La décision du tribunal correctionnel de Paris a fait l'effet d'une onde de choc jeudi 25 septembre. Nicolas Sarkozy, 70 ans, a été condamné à cinq ans de prison, dont trois avec sursis, pour association de malfaiteurs dans l'affaire des financements libyens. L'ancien chef de l'État a immédiatement annoncé son intention de faire appel, dénonçant une décision injuste. Le lendemain, il a reçu un soutien inattendu, celui de Karine Le Marchand.
"Vous savez que je prends très peu la parole pour la politique, parce que je présente 'Une ambition intime' et que j'essaie de rester neutre", commence-t-elle dans une vidéo tournée dans un parking et publié en story Instagram ce vendredi. "Mais en tant que Française, citoyenne, je ne comprends pas ce qu'il se passe avec Nicolas Sarkozy, 70 ans, ancien président de la République", poursuit l'animatrice de "L'amour est dans le pré".
"On vient de dire qu'il n'avait pas eu d'enrichissement personnel. On vient de démontrer que l'article de départ de 'Mediapart' était faux. Que l'enquête est donc partie d'un faux…" poursuit-elle. "Et on le condamne à 5 ans (de prison) alors qu'on a des jeunes qui tabassent un policier qui sont relâchés, que des mecs sous OQTF condamnés jusqu'à 11 fois qui agressent des femmes sont relâchés. Je ne comprends pas. Je ne comprends pas cette justice. Je suis extrêmement choquée. Je ne pouvais pas ne pas le dire."
Un discours qui reprend la rhétorique développée dans certains médias comme CNews. Karine Le Marchand conclut son message par un appel direct : "Nicolas, tu as tout mon soutien. Carla tu as tout mon soutien. Et si je peux faire quelque chose, vous me le demandez." L'animatrice ne s'est pas arrêtée là. Plus tard, elle a reposté sur Instagram un extrait de "Quotidien", dans lequel le journaliste Nicolas Bastuck détaillait les arguments juridiques de la décision. Elle a accompagné la vidéo d'un commentaire ironique : "Condamné pour l'intention…". Face aux critiques, Karine Le Marchand a répliqué frontalement : "À ceux que mes opinions dérangent, je vous conseille de ne pas suivre mes réseaux. Rien ni personne (et surtout pas vos petites remarques désobligeantes sous pseudonyme) ne me feront taire ou changer. Passez votre chemin, bonne route."
Cette prise de position personnelle s'inscrit dans un contexte judiciaire complexe, où la question de la fameuse "note libyenne" publiée par "Mediapart" en 2012 continue d'alimenter les débats. Lors du prononcé du jugement, la présidente du tribunal, Nathalie Gavrino, a estimé que "le plus probable est que ce document soit un faux". Et d'ajouter : "Aucun élément (pendant le procès) n'a permis de corroborer le contenu de la note, qui paraissait fragile."

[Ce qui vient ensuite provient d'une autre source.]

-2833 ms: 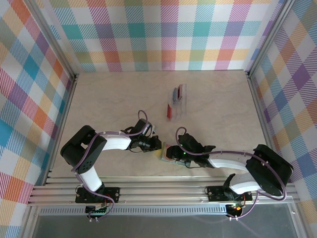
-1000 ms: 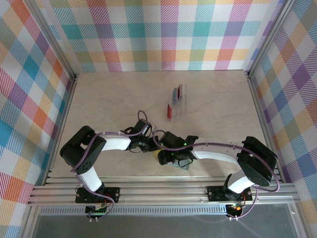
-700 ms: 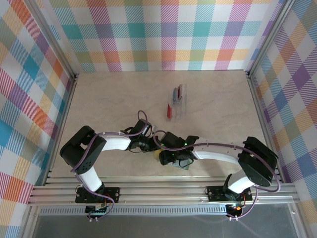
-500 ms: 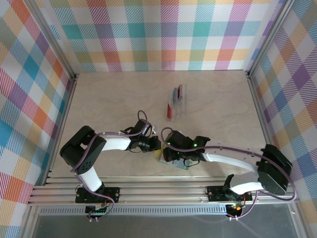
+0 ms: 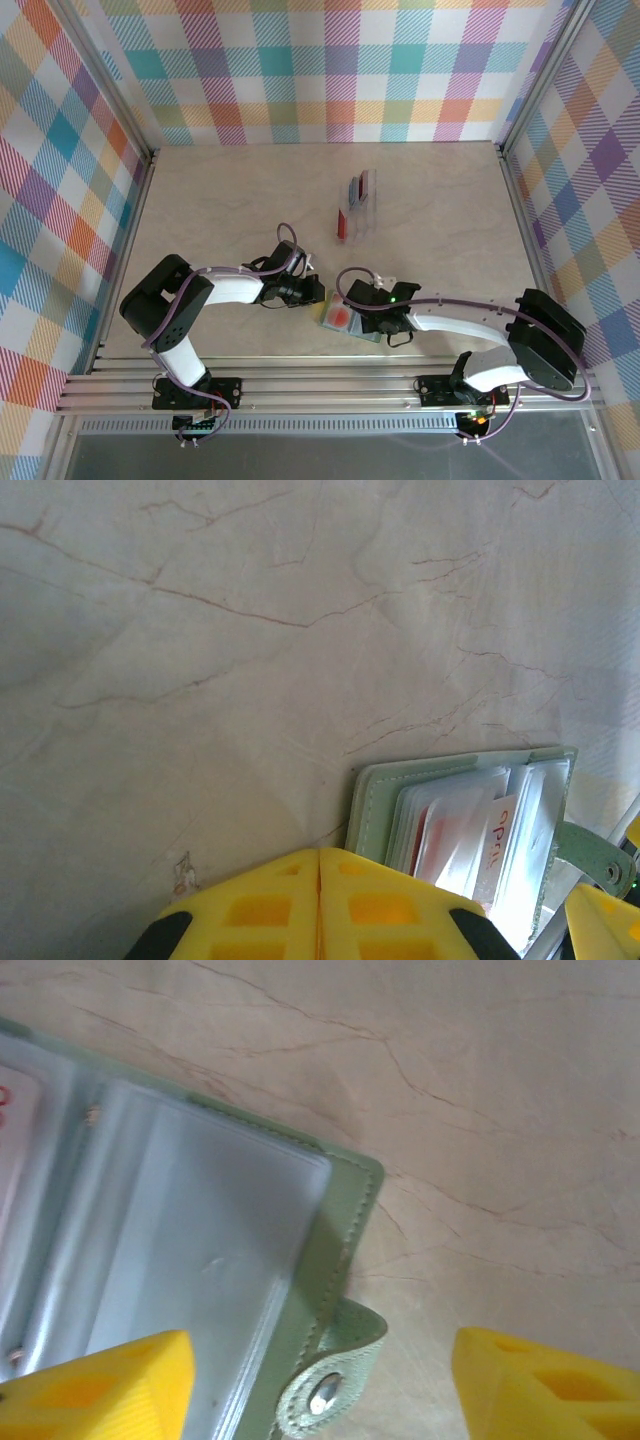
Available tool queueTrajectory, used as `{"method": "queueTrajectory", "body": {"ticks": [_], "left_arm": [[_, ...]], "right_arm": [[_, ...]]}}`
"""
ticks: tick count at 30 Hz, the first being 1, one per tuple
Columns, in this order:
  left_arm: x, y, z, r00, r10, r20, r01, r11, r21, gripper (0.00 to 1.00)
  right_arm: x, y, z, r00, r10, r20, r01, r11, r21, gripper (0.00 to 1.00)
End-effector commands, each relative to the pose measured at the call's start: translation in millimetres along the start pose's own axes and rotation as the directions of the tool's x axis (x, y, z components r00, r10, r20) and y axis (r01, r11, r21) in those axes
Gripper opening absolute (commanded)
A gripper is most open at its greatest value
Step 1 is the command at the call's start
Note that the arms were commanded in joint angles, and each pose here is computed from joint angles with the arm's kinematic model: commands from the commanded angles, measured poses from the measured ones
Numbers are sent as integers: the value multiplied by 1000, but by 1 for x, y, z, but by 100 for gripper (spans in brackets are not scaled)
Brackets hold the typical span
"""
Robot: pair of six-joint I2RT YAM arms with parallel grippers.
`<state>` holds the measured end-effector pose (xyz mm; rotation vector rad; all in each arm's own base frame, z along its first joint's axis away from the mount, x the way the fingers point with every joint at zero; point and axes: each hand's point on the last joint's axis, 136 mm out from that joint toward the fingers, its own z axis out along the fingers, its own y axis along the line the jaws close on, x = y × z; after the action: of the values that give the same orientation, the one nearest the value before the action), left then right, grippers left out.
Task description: Put the credit cards into the card holder
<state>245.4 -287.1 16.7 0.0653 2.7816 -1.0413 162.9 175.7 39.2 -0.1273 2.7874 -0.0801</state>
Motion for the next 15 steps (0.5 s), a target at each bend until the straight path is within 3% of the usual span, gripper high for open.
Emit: {"method": "queueTrajectory", "body": {"ticks": [1, 4, 10, 15], "left_arm": [[29, 43, -3, 996, -65, -68, 55, 988, -148, 9], [30, 44, -3, 995, -67, -71, 56, 987, -149, 9], [35, 48, -1, 995, -65, -81, 52, 987, -150, 9], [43, 50, 3, 994, -65, -88, 52, 988, -146, 9]], "right_arm": [[7, -12, 6, 999, 38, -9, -37, 998, 59, 58], [6, -12, 5, 999, 40, -1, -40, 998, 55, 35], [-4, -12, -2, 999, 21, 37, -23, 998, 54, 3], [-36, 14, -25, 991, -26, 134, 32, 999, -38, 0]]}}
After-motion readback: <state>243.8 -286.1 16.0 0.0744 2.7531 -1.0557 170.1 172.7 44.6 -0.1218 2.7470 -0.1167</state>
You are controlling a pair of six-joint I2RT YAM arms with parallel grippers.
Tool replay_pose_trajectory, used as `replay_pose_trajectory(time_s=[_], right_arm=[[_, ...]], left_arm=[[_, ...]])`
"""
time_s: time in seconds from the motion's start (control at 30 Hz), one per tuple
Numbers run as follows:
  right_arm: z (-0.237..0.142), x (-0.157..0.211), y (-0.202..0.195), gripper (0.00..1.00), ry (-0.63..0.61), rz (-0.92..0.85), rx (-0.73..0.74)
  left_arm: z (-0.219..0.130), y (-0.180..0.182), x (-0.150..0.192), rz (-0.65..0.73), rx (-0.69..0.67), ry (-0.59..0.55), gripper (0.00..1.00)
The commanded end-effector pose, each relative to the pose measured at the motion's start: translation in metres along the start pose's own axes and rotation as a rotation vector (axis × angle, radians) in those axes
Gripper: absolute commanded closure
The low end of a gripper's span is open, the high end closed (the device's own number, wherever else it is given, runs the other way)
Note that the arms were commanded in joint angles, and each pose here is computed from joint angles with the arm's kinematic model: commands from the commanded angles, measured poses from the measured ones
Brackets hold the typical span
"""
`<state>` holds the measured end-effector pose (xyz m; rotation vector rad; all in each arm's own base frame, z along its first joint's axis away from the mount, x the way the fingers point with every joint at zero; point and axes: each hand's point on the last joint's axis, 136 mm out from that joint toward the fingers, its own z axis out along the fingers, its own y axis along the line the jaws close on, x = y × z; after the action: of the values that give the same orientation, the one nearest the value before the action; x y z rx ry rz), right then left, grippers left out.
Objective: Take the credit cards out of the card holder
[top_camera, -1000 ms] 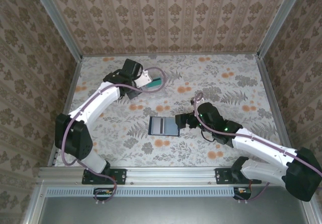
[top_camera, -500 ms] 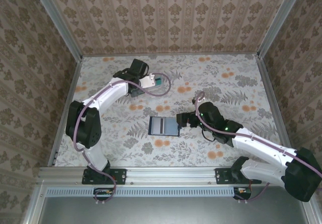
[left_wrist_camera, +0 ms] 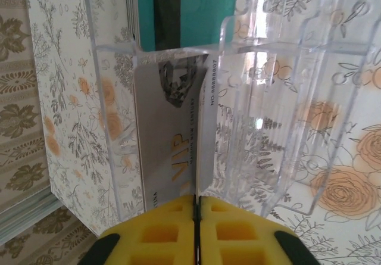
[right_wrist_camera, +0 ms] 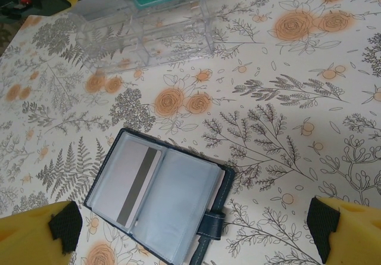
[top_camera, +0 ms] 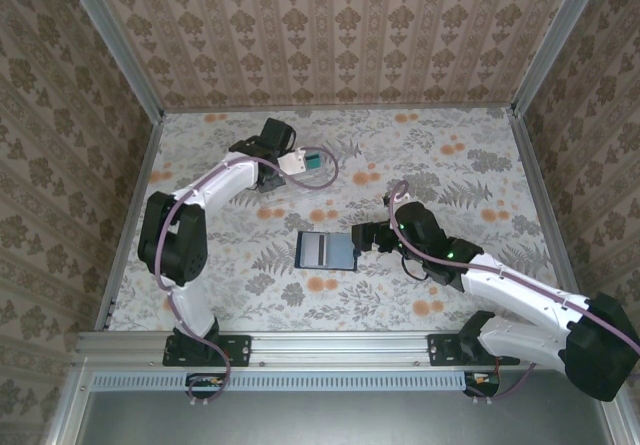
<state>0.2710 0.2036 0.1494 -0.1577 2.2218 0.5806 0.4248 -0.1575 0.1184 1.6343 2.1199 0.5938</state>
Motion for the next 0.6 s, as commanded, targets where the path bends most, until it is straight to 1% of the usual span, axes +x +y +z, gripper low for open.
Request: replay_pose_trajectory(time_s=[0.0,0.37,0.57], right_arm=[[0.003,0.006,-0.002,0.00,0.013,0.015,-0.006],[0.005,0.007,-0.001,0.00,0.020,0.018,-0.015],[0.006,0.008,-0.001,0.00,0.025,0.018,-0.018]], left_arm=[[0.004,0.015,0.004,-0.010,-0.049,0.025,0.78],[0.000,0.047,0.007,-0.048,-0.173,0.064,0.77],[-0.001,0.047,0.006,-0.068,-0.169,0.059,0.77]])
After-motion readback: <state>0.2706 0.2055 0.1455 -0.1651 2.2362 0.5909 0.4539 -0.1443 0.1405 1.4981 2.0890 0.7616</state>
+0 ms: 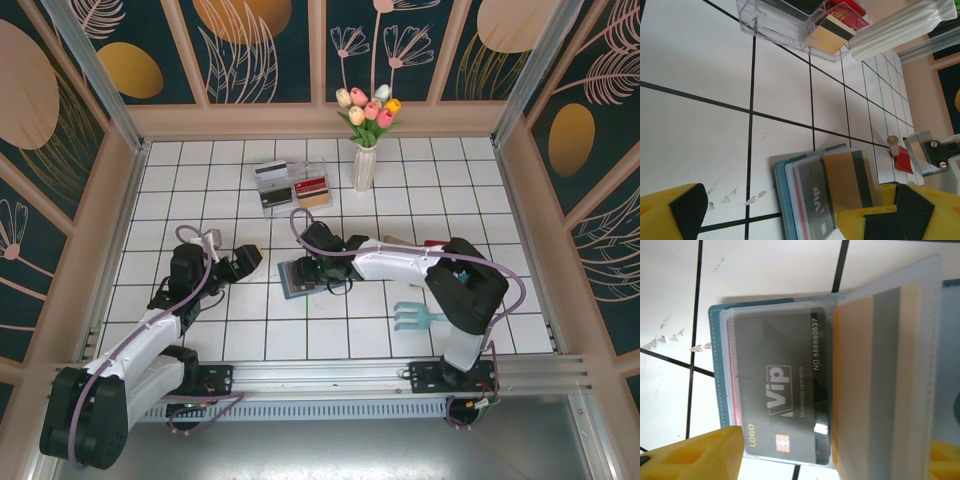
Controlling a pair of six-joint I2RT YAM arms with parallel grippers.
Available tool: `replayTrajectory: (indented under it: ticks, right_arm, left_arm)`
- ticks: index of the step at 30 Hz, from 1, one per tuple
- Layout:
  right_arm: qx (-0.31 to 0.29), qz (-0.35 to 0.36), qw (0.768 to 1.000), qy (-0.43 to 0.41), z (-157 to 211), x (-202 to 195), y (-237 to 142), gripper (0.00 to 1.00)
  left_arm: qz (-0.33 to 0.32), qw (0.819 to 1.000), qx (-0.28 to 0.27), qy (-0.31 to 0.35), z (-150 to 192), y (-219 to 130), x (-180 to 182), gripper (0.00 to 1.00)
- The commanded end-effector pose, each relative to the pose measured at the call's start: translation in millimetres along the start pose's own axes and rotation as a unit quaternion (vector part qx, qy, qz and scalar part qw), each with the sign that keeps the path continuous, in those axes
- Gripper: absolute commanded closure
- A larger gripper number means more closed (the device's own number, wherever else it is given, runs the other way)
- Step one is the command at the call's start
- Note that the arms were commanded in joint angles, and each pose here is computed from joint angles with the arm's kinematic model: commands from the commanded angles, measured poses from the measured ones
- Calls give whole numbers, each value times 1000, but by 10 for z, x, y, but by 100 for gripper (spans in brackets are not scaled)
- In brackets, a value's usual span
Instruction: Take the credit cards out of the card holder
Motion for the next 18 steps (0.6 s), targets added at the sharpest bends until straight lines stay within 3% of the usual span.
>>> replayTrajectory:
  ticks: [1, 10, 18]
  right_arm:
    - [-24, -21, 999, 9, -64, 5, -128, 38]
    - [-46, -36, 998, 32, -58, -163, -255, 45]
    - [-62, -64, 994, 65, -24, -330, -269, 68]
  left_arm:
    - [38, 999, 3, 0, -28, -8, -145, 2]
    - [59, 998, 20, -3, -10, -11, -231, 1]
    - [91, 995, 44, -8, 38, -9, -313, 2]
Point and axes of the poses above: each hand's point on the last joint's axis, 136 mm out from that joint toward the fingers, its own y axis out along the fingers, its own x axis along the line the jaws close on, z = x × y, the point moved 5 cm from there along -y, back along the fingers, and after that the axes turned 14 degrees about -y, right-handed, at the moved point
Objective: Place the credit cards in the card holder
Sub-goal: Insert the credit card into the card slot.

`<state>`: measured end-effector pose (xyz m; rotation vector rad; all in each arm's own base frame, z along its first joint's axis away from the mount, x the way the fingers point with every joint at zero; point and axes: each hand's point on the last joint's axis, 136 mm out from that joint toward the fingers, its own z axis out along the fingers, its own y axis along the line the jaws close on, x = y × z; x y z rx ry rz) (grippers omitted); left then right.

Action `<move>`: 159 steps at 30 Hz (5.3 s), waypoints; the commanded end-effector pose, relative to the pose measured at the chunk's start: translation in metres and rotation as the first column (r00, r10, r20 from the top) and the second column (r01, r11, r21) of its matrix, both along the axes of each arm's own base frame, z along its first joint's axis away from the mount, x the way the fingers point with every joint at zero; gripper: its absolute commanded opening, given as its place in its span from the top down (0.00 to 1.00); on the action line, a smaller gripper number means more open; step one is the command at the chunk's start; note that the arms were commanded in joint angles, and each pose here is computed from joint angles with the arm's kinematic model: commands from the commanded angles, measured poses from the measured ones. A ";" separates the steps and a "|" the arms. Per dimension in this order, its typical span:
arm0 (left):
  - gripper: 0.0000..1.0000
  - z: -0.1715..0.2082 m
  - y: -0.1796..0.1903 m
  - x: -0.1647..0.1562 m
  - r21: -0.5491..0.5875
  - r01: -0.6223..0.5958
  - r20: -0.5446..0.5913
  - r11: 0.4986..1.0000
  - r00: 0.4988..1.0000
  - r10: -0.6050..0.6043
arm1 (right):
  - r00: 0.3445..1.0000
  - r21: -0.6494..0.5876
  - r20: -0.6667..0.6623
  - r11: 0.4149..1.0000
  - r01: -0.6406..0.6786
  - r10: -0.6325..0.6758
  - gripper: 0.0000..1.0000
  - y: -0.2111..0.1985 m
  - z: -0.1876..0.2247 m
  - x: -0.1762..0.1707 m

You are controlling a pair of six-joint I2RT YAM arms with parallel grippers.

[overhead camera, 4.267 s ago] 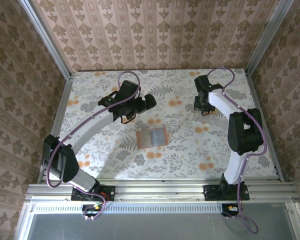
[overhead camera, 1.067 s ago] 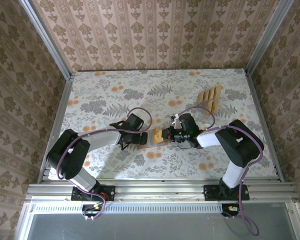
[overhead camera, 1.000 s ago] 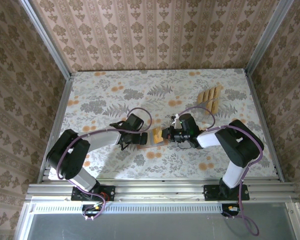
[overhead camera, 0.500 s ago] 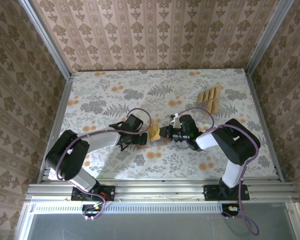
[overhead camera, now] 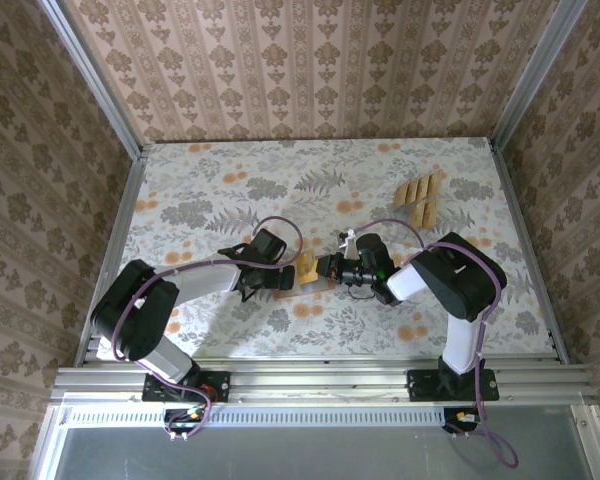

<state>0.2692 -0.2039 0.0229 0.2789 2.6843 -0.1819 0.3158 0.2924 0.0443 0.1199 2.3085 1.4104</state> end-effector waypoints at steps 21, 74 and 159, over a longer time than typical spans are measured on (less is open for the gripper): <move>0.00 -0.012 0.020 -0.013 0.065 -0.025 -0.040 0.998 0.999 0.027 | 1.000 -0.025 -0.018 1.000 -0.006 0.006 1.00 0.003 -0.019 -0.012; 0.00 -0.013 0.020 -0.014 0.060 -0.028 -0.038 0.998 0.999 0.030 | 0.992 -0.079 -0.122 0.997 -0.024 0.014 1.00 0.006 -0.044 -0.023; 0.00 0.003 0.023 -0.004 -0.009 -0.059 -0.001 0.998 0.998 0.059 | 0.990 -0.422 -0.113 0.898 -0.123 0.082 0.18 -0.017 -0.003 -0.027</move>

Une appréciation qui a immédiatement fait bondir le cofondateur de "Mediapart", Edwy Plenel. Sur X, il a rappelé : "La note libyenne révélée par 'Mediapart' n'est pas un faux. Le point de vue personnel exprimé par la présidente du tribunal est contredit par plusieurs décisions de justice." Il insiste : "La justice française a, par trois fois, définitivement débouté Nicolas Sarkozy et Brice Hortefeux de leur plainte pour faux et usage de faux déposée contre 'Mediapart'. Après plus de trois ans et demi d'enquête, deux juges d'instruction ont en effet estimé (…) que le document n'était ni un faux matériel ni un faux intellectuel."
La Cour de cassation a confirmé ce jugement en 2019, consacrant le non-lieu obtenu par "Mediapart" et validant son travail journalistique. Carine Fouteau, présidente et directrice de la publication de "Mediapart" a souligné auprès de l'AFP que, malgré des "attaques rudes, médiatiques et politiques" au fil des années, la décision de justice consacre aujourd'hui "l'importance d'une presse indépendante des pouvoirs". La note au cœur de la polémique avait été publiée le 28 avril 2012 : signée par l'ex-chef des services de renseignement extérieur libyen, elle évoquait un "accord de principe" pour financer la campagne de Nicolas Sarkozy à hauteur de 50 millions d'euros.
Si le tribunal correctionnel a relaxé Nicolas Sarkozy des faits de corruption, il l'a reconnu coupable d'avoir "laissé ses proches collaborateurs et soutiens politiques sur lesquels il avait autorité solliciter les autorités libyennes afin d'obtenir ou tenter d'obtenir des soutiens financiers en Libye" pour sa campagne présidentielle de 2007. Les magistrats parlent de faits "d'une gravité exceptionnelle, de nature à altérer la confiance des citoyens dans ceux qui les représentent et sont censés agir dans le sens de l'intérêt général".